素晴らしきかな、文化祭⑫
「いさなさんっ!?」
ある程度探索を済ませて、校舎一階、1-4の教室に入った氷魚は、悲鳴じみた声を上げた。
休憩所だからと、探索を後回しにした教室だった。
椅子と机は散らかり、黒板消しクリーナーは床に転がっている。
そして、窓際近くにいさなが倒れていた。一瞬で喉が干上がった。
心臓がうるさいほど鼓動を打つ。震える足を叱咤しながら近づく。かがみ込む。
いさなの目は閉じられてる。
「いさなさん……?」
呼びかけるが返事はない。
どうする?
こんなところに救急車なんて来てくれないし、自分には医療の知識もない。
どうすればいい?
とりあえず保健室に運ぶか? あそこならベッドもあるし、寝かせておける。
だが、抱き起こしていいのか。動かさない方がいいのではないか。でも、それで手遅れになったら――
手遅れ。
全身から血の気が引いていくような恐怖にとらわれる。
いさなが傷つくところを見るのは初めてではない。だが、会話ができない状態なんて、いままでになかった。
さっきまで、一緒に文化祭を回っていたのに。
なんで、どうして。
頭の中がぐちゃぐちゃになって、意味のあることを考えられない。
「氷魚、落ち着いて」
傍らのミオが柔らかな声で言う。
「ミオ、でも……」
「大丈夫、生きてるから」
ミオはいさなの首筋に手を当て、うなずいた。
「気絶しているだけみたいね」
「だけって、気絶は大事じゃないか!」
思わず声が大きくなった。
なにがあったのかはわからない。だが、いさなと教室の荒れ用を見るに、戦闘が行われた可能性は高い。そしていさなは傷ついた。気絶するほどに。
「あなた、さっきまでの冷静さはどこに行ったの?」
「……おれは」
自分の冷静さなど、所詮は紙一重だ。精神が耐え切れそうもない事態が起きると、たやすく吹っ飛ぶ。
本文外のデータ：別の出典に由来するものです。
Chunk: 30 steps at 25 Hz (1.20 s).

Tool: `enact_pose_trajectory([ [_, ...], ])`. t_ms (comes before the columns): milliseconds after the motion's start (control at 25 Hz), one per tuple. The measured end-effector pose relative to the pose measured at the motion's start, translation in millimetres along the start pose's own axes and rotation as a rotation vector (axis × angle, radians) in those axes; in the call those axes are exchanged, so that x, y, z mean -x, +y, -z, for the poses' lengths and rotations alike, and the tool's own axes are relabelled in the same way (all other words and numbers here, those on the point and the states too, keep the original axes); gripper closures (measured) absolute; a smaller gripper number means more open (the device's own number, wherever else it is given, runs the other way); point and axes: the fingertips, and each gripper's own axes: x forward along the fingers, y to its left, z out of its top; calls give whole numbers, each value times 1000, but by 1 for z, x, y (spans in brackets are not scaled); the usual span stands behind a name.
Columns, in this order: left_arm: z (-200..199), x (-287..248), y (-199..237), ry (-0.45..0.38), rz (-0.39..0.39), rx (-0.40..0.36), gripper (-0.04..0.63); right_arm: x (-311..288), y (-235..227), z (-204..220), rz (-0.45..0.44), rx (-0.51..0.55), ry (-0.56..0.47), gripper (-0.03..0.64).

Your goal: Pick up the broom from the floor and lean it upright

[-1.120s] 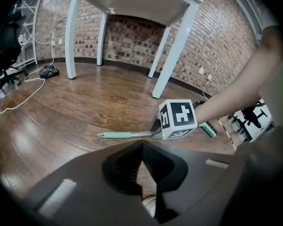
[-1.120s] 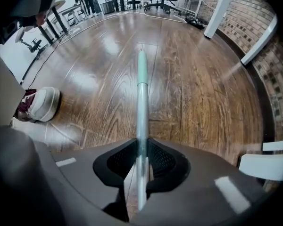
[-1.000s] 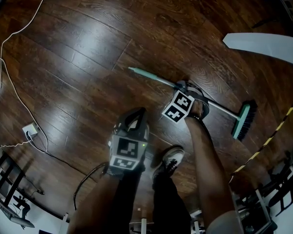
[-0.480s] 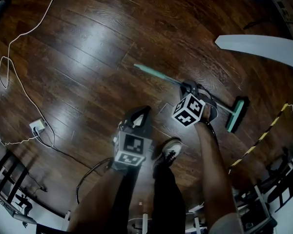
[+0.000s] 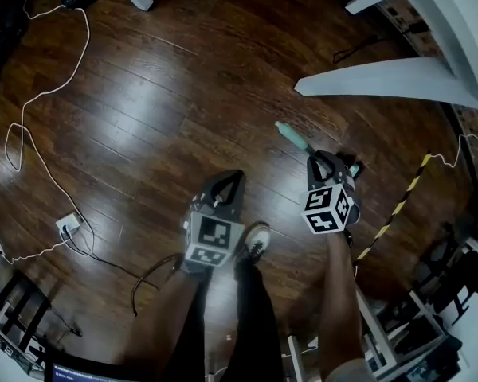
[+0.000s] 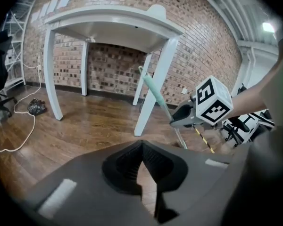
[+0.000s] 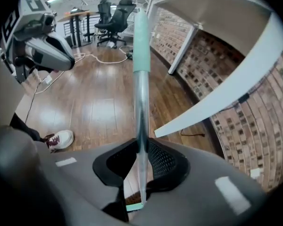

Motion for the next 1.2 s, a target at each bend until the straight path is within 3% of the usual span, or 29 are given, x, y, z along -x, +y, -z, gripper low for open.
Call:
enact_pose_trajectory([
  [120, -44, 23, -22, -40, 26, -19, 595, 59, -42, 12, 78, -169, -76, 525],
  [240, -86, 46, -42, -98, 49, -35, 595, 103, -64, 32, 109, -274, -101, 525],
  [440, -149, 69, -74, -156, 143, -167, 595, 154, -87, 76, 137, -433, -111, 525],
  [600, -201, 82, -94, -194, 155, -241, 595, 183, -116, 90, 166, -524, -170, 525],
  [720, -234, 89, -113, -236, 128, -257, 595, 200, -132, 88, 171, -524, -224, 523],
  [880, -270, 68, -141, -273, 79, -218, 595, 202, -170, 82, 155, -498, -273, 523],
  [1200, -311, -9, -174, -292, -26, -128, 595, 155, -266, 47, 83, -297, -315, 517],
])
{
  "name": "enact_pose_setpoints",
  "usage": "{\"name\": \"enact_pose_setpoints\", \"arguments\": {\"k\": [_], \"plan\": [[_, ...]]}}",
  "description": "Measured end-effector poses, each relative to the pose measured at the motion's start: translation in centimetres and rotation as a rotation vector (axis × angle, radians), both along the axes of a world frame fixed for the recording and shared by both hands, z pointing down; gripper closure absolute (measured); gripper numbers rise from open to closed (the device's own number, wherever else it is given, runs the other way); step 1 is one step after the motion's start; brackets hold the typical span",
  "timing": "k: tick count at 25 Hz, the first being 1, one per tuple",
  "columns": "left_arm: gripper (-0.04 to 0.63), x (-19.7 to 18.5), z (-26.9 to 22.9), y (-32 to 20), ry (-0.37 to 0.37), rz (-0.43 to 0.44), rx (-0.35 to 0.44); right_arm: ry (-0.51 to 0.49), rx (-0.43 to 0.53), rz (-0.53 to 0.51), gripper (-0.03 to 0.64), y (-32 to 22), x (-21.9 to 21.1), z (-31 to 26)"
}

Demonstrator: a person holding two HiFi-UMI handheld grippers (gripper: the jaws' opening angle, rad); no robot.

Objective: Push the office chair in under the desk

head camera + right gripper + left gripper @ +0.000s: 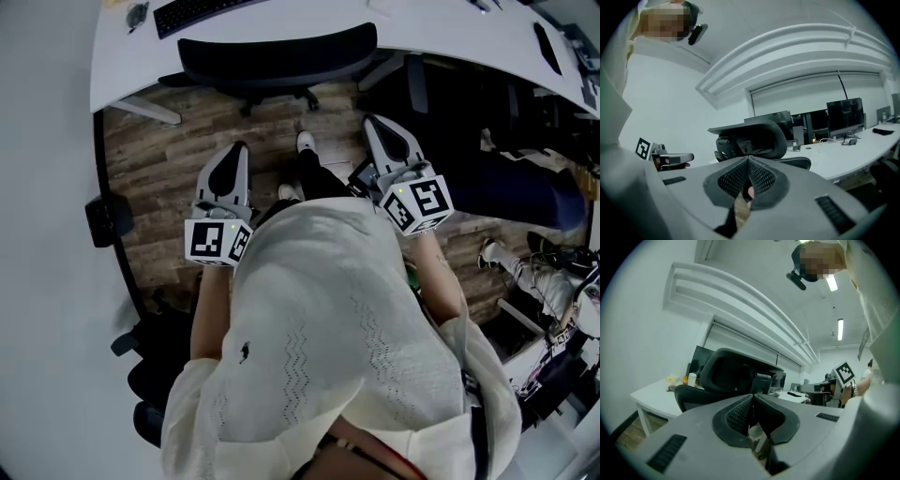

「あたしたちが慌てても、状況は好転しない。そうでしょ?」
なだめるように、ミオは氷魚の肩を叩いた。
「そう、だね……。ミオの言うとおりだ」
少しだけ気持ちが落ち着く。
自分にできることは、まず状況を整理することだ。
――頭を冷やせ。
「! そうだ、凍月さん! 凍月さんは?」
どうしていままで気づかなかったのか。凍月ならば事情を知っているはずだ。
しかし、いさなの影はうんともすんとも言わない。
「寝てる、ってわけでもなさそうね」
ミオは影を人差し指でつつく。そんなことをされたら怒るに決まっているのに、やはり凍月は沈黙したままだった。
「どうしたのかな……」
そもそも、氷魚たちが教室に入った時点で出てきてもいいはずなのに。
「――ミオ、治療の知識はある?」
凍月のことも心配だが、まずはいさなだ。
「残念ながら、ないわ。あたしの本体だったら治癒魔術が使えるんだけどね。人間の傷なんてイチコロよ」とミオは人差し指を立てた。
「イチコロじゃまずいでしょ……。って、魔術か。いさなさん、回復用の魔導具とか持ってないかな。以前、軟膏を使ってもらったんだけど」
軟膏は外傷用だったが、外傷以外に効く魔導具もありそうではある。
「その手があったか」
言うなり、ミオはいさなのスカートのポケットに手を突っ込んだ。
「ちょ、ちょっとミオ!」
「なによ。緊急事態だからいいでしょう。それとも、氷魚が探す?」
「いや、それは……」
いろいろとまずいだろう。もし探している最中にいさなが目を覚ましたら、土下座ではすまされない。
「ん、紙?」
ミオはポケットからなにか取り出した。複雑な文様が描かれた紙だ。
「護符だね。どんな効果があるかはわからないけど。たぶん、道隆さんっていう、いさなさんのお兄さんが作ったやつだよ」
ミオは護符を両手でつかみ、天井に掲げた。
「呪い札か。この国独自の術式ね。あたしじゃ使えないわ」
ミオは続けて手を突っ込み、携帯端末や財布、ハンカチなどを取り出す。
さすがにそろそろ止めた方がいいだろうか。
ハラハラしながらミオを見守っていると――
「……氷魚くん? ミオ?」
スカートをまさぐられたからなのか、それともたまたまなのか、いさながうっすらと目を開けた。